> **Task item**
Only the pictures are dropped; the lines of the material that follow are returned exactly.

[Start of section]

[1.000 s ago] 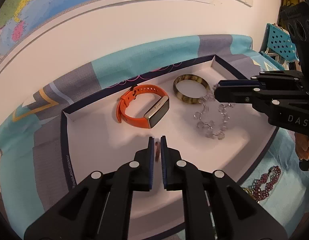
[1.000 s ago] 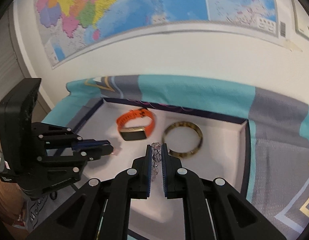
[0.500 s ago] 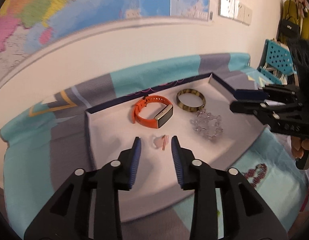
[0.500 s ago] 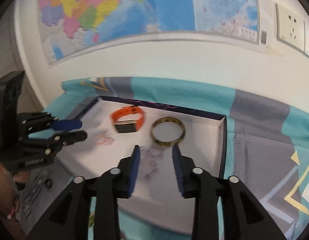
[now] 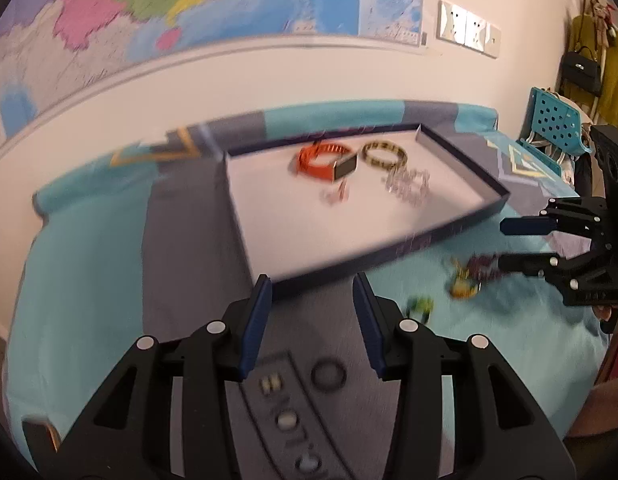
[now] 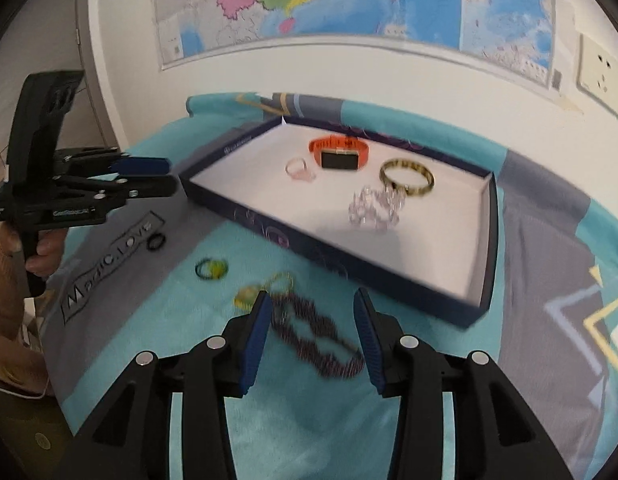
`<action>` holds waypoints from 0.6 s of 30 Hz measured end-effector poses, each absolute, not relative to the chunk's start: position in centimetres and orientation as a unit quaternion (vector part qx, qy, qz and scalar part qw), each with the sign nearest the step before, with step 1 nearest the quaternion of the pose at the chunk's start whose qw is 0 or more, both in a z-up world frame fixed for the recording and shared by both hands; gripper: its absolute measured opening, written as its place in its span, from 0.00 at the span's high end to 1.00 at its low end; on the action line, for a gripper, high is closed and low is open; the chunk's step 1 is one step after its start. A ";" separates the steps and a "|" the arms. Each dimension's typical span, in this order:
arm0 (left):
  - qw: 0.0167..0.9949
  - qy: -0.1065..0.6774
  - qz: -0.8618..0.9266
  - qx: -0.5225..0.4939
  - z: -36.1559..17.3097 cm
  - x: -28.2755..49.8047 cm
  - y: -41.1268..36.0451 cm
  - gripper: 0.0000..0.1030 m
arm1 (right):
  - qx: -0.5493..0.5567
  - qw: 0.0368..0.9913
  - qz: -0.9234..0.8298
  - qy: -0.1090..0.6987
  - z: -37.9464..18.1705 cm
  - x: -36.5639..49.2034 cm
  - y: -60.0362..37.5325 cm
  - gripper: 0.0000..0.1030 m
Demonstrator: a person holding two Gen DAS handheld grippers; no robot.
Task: Organize jewelry
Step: 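Move the left tool to the black ring while the right tool approaches the dark beaded necklace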
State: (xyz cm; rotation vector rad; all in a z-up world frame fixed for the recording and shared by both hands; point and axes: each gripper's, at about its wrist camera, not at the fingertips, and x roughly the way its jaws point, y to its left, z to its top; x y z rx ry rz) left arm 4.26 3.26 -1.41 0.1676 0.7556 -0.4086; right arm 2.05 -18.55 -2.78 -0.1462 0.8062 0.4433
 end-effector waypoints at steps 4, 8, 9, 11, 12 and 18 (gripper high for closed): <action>0.903 0.380 -0.186 0.076 -2.5 3.0 4.3 0.59 | -0.072 0.890 0.204 0.400 -3.6 1.7 -18.8 0.58; 0.900 0.390 -0.179 0.073 -3.3 2.4 4.7 0.57 | -0.079 0.890 0.191 0.407 -4.2 1.8 -18.8 0.54; 0.900 0.392 -0.179 0.074 -3.4 2.2 4.8 0.57 | -0.079 0.890 0.189 0.408 -4.3 1.8 -18.8 0.54; 0.899 0.393 -0.180 0.076 -3.6 2.0 4.7 0.57 | -0.081 0.889 0.182 0.413 -4.5 2.1 -18.7 0.54; 0.898 0.393 -0.181 0.078 -3.7 2.0 4.7 0.56 | -0.083 0.887 0.180 0.416 -4.7 2.2 -18.6 0.54; 0.891 0.406 -0.184 0.087 -4.5 2.0 4.4 0.54 | -0.083 0.884 0.180 0.423 -5.0 2.4 -18.5 0.54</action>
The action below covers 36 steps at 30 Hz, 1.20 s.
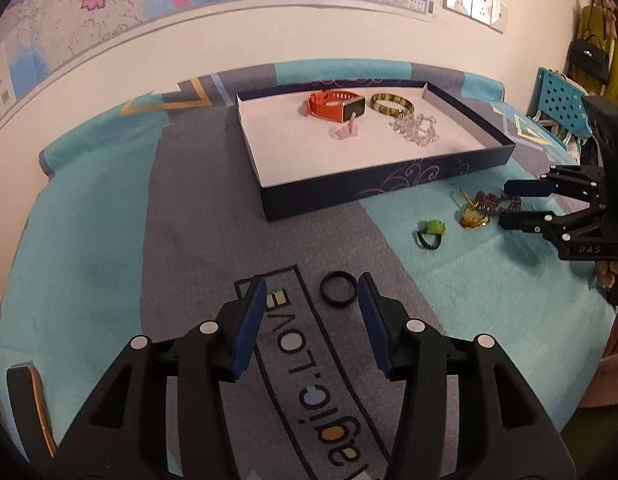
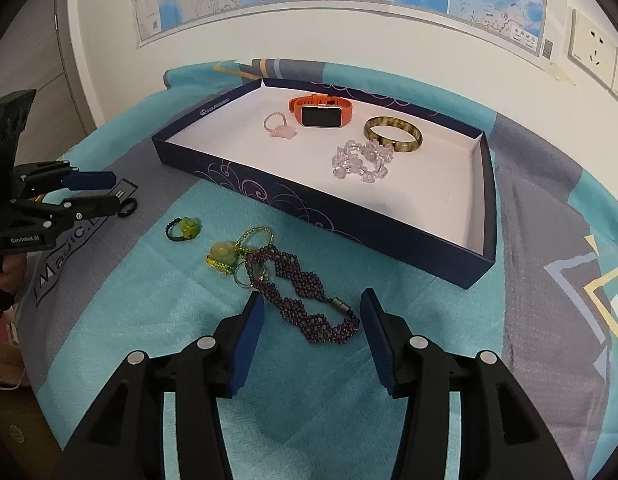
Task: Organize jewelry
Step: 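Move the left tool to the black ring while the right tool approaches the dark beaded necklace, then grasp the black ring with the left tool while the right tool grasps the beaded necklace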
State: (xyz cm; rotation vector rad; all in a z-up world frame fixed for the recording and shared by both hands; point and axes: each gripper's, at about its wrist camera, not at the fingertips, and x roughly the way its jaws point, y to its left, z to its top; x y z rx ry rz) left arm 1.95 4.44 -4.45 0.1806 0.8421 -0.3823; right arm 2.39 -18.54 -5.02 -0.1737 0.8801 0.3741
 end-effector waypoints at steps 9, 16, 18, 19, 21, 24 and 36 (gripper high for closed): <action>0.879 0.422 -0.201 0.091 -5.1 2.2 3.4 0.60 | -0.075 0.882 0.192 0.423 -4.9 2.0 -18.3 0.79; 0.877 0.421 -0.215 0.089 -5.2 1.9 2.6 0.78 | -0.044 0.881 0.201 0.426 -4.7 1.8 -18.6 0.92; 0.877 0.419 -0.220 0.085 -5.1 1.8 2.7 0.78 | -0.026 0.882 0.207 0.422 -4.4 1.6 -18.9 0.93; 0.876 0.419 -0.224 0.080 -5.1 1.7 2.7 0.78 | -0.015 0.883 0.210 0.419 -4.1 1.4 -19.2 0.93; 0.877 0.418 -0.225 0.077 -5.0 1.7 2.8 0.78 | 0.003 0.886 0.215 0.411 -3.6 1.2 -19.6 0.94; 0.877 0.418 -0.227 0.069 -4.9 1.6 3.0 0.78 | 0.024 0.890 0.221 0.398 -2.6 0.9 -20.3 0.95; 0.884 0.401 -0.231 0.057 -3.6 1.4 2.9 0.78 | 0.042 0.898 0.222 0.377 -1.2 0.6 -21.1 0.97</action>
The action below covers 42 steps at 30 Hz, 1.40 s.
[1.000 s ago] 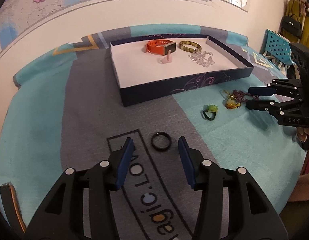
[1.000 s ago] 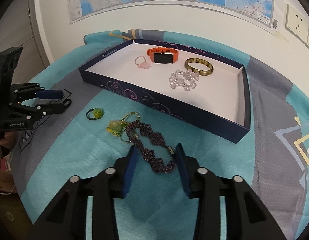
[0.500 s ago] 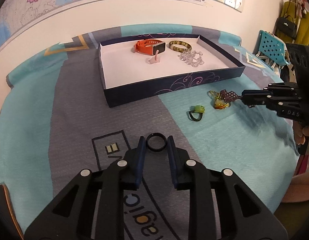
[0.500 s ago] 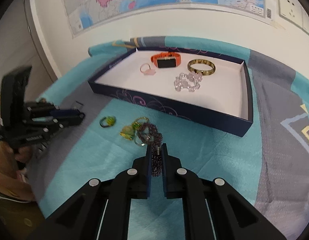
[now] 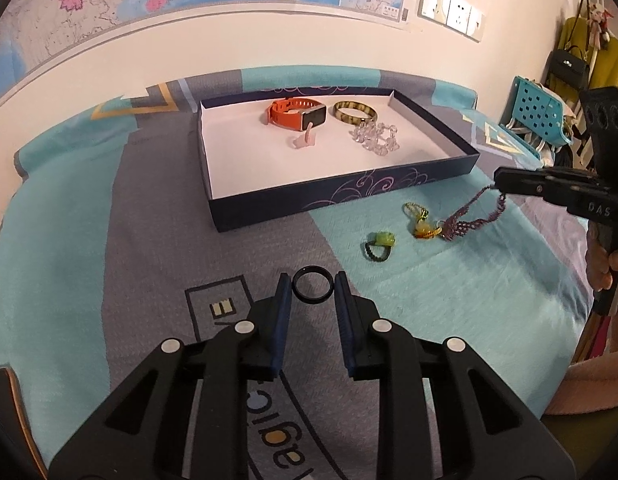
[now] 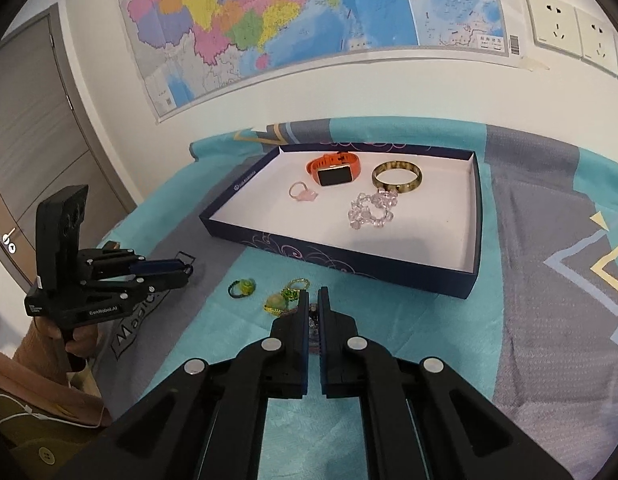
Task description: Organize jewelry
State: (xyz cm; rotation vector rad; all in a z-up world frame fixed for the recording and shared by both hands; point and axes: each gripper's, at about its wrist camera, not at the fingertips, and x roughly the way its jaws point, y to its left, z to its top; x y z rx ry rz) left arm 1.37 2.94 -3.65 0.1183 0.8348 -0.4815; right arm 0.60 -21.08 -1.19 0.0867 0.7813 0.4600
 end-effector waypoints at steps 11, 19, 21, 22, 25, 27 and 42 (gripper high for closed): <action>0.889 0.389 -0.235 0.047 -2.8 1.4 2.9 0.78 | 0.047 0.910 0.226 0.344 0.8 0.5 -21.4 0.97; 0.895 0.374 -0.238 0.050 -1.8 1.9 2.1 0.78 | 0.042 0.915 0.226 0.331 1.7 0.9 -21.3 0.97; 0.895 0.371 -0.241 0.051 -1.6 2.1 1.7 0.78 | 0.042 0.915 0.227 0.330 1.8 1.0 -21.2 0.97; 0.895 0.370 -0.242 0.052 -1.5 2.1 1.5 0.78 | 0.041 0.915 0.229 0.329 1.8 1.1 -21.1 0.97; 0.895 0.368 -0.246 0.055 -1.4 2.1 1.0 0.78 | 0.037 0.916 0.230 0.328 1.9 1.1 -20.8 0.97; 0.896 0.365 -0.248 0.057 -1.2 2.1 0.8 0.78 | 0.033 0.917 0.227 0.327 1.9 1.2 -20.6 0.97; 0.895 0.362 -0.252 0.060 -0.9 2.2 0.4 0.78 | 0.019 0.906 0.232 0.352 1.0 1.6 -20.3 0.98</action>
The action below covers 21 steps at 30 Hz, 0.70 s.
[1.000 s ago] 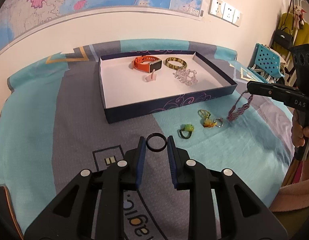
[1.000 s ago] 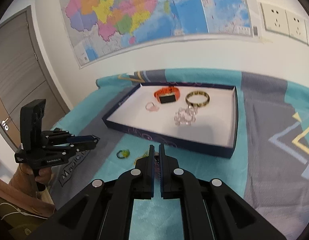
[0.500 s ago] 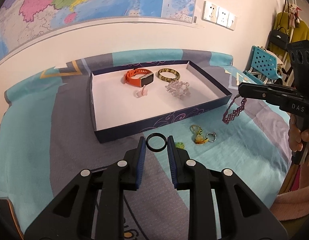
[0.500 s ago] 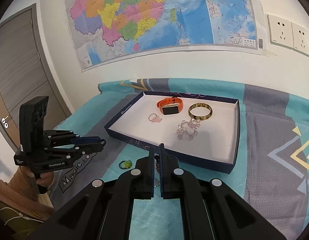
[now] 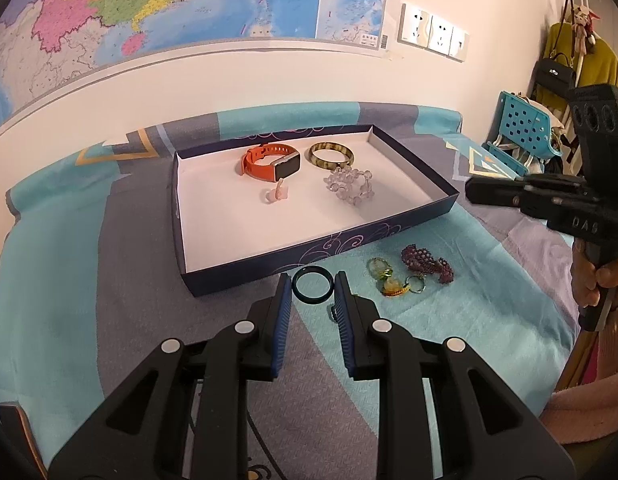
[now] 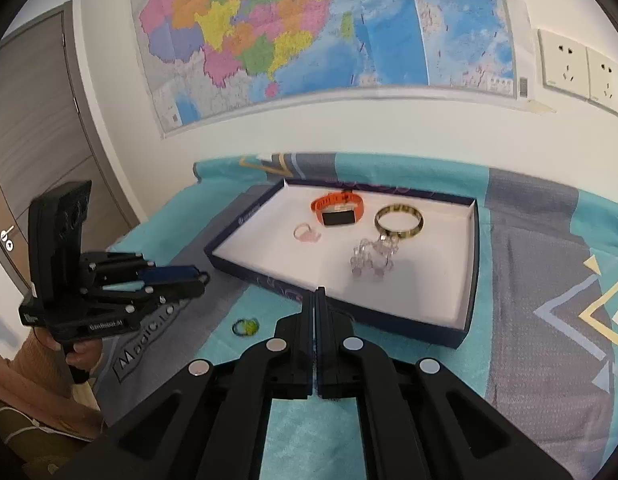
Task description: Organize jewelry
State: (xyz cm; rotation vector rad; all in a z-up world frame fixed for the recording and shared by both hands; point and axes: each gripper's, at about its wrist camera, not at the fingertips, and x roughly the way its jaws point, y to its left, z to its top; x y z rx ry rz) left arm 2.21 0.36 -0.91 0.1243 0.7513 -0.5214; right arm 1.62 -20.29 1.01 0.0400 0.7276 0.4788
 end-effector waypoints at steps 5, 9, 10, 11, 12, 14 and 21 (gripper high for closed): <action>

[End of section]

> **Solution**
[1.000 s ago] 
[1.000 s ago] 
[0.500 s ago] 
[0.500 s ago] 
[now] 
[now] 
`<action>` holds waypoints from 0.6 s of 30 Hz measured end-effector poses, each absolute, not relative to the chunk's start: position in centimetres and orientation as a unit quaternion (vector part qx, qy, qz and scalar part qw), each with the sign nearest the step before, with step 1 nearest the quaternion of the pose at the chunk's start whose qw is 0 or more, both in a z-up world frame fixed for the recording and shared by both hands; gripper: its absolute measured opening, written as its place in its span, from 0.00 at the span's high end to 1.00 at its low end; on the action line, for a gripper, high is closed and low is open; the chunk's step 1 is one step after its start. A ";" separates the steps and a "|" the arms. Each dimension's typical span, in this order:
arm0 (left):
  - qw: 0.0167..0.9949
  - qy: -0.1065..0.6774
  - qz: -0.8618..0.9266
  - qx: -0.5225..0.4939
  - z: -36.1559..17.3097 cm
  - x: -28.2755..49.8047 cm
  - y: -41.1268..36.0451 cm
  - gripper: 0.0000..0.1030 m
arm1 (right):
  - qx: -0.5493..0.5567
  - qw: 0.0368..0.9913
  - qz: -0.9234..0.8298
  - qy: -0.1090..0.6987
  - z: -37.9464..18.1705 cm
  - x: -36.5639..49.2034 cm
  - y: -60.0362..37.5325 cm
  - gripper: 0.0000..0.1030 m
Demonstrator: a person holding two Gen DAS handheld grippers; no robot.
Task: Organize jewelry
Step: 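Move the left tool to the black ring while the right tool approaches the dark beaded necklace
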State: (xyz cm; rotation vector rad; all in a z-up world frame fixed for the recording and shared by both hands; point and axes: each gripper's, at about its wrist camera, not at the fingertips, and x roughly the way its jaws point, y to its left, z to its top; x y z rx ry rz) left arm 4.26 3.26 -1.41 0.1676 0.7556 -0.4086; right arm 2.05 -18.55 -2.78 -0.1462 0.8062 0.4433
 end-effector waypoints at steps 4, 8, 9, 11, 12 and 18 (gripper high for closed): <action>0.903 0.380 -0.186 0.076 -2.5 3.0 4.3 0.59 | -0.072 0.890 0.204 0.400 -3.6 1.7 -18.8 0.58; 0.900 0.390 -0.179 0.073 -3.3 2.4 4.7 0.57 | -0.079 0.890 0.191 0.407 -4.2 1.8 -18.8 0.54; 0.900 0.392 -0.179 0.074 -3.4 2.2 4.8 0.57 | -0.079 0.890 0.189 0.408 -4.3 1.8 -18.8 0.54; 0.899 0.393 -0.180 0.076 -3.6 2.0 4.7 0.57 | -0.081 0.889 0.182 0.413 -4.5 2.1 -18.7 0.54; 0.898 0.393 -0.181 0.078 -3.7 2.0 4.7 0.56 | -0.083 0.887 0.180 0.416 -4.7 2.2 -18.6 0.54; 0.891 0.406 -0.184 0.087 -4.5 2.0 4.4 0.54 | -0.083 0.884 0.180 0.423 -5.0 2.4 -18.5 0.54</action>
The action below covers 36 steps at 30 Hz, 1.20 s.
Task: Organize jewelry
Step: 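Move the left tool to the black ring while the right tool approaches the dark beaded necklace, then grasp the black ring with the left tool while the right tool grasps the beaded necklace
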State: (xyz cm; rotation vector rad; all in a z-up world frame fixed for the recording and shared by both hands; point and axes: each gripper's, at about its wrist camera, not at the fingertips, and x roughly the way its jaws point, y to its left, z to its top; x y z rx ry rz) left arm 1.95 4.44 -4.45 0.1806 0.8421 -0.3823; right arm 2.39 -18.54 -5.02 -0.1737 0.8801 0.3741
 end-effector waypoints at steps 9, 16, 18, 19, 21, 24 and 36 (gripper high for closed): <action>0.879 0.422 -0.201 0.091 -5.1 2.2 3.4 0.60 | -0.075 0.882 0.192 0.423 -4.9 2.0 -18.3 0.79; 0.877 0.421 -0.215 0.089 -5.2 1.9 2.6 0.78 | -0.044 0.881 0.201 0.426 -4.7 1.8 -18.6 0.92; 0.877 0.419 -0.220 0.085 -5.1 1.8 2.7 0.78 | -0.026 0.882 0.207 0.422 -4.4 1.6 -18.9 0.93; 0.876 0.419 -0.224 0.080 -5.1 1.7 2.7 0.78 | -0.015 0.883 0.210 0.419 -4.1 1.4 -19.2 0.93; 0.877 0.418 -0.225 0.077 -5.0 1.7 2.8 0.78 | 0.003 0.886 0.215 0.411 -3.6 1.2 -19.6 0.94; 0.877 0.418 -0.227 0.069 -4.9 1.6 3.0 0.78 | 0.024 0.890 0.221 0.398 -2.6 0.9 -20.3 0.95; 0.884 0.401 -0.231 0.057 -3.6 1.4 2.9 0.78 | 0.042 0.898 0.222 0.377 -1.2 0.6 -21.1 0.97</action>
The action below covers 42 steps at 30 Hz, 1.40 s.
[1.000 s ago] 
[1.000 s ago] 
[0.500 s ago] 
[0.500 s ago] 
[now] 
[now] 
Task description: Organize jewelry
State: (xyz cm; rotation vector rad; all in a z-up world frame fixed for the recording and shared by both hands; point and axes: each gripper's, at about its wrist camera, not at the fingertips, and x roughly the way its jaws point, y to its left, z to its top; x y z rx ry rz) left arm 1.37 2.94 -3.65 0.1183 0.8348 -0.4815; right arm 0.60 -21.08 -1.19 0.0867 0.7813 0.4600
 end-effector waypoints at steps 11, 19, 21, 22, 25, 27 and 42 (gripper high for closed): <action>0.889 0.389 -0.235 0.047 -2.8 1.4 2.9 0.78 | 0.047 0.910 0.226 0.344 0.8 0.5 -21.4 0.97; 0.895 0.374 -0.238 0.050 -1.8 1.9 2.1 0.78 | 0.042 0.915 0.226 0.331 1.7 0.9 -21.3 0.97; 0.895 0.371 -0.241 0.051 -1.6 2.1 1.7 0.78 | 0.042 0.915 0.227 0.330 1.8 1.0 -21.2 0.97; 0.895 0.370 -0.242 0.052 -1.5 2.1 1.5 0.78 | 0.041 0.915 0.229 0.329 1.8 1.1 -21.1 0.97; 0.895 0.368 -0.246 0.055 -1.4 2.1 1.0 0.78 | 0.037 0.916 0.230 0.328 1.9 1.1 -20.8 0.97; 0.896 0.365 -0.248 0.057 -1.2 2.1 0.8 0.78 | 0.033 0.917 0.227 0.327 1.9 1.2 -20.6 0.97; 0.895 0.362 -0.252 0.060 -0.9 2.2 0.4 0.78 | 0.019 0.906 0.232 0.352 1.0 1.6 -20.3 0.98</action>
The action below covers 21 steps at 30 Hz, 0.70 s.
[1.000 s ago] 
[1.000 s ago] 
[0.500 s ago] 
[0.500 s ago] 
[now] 
[now] 
Task description: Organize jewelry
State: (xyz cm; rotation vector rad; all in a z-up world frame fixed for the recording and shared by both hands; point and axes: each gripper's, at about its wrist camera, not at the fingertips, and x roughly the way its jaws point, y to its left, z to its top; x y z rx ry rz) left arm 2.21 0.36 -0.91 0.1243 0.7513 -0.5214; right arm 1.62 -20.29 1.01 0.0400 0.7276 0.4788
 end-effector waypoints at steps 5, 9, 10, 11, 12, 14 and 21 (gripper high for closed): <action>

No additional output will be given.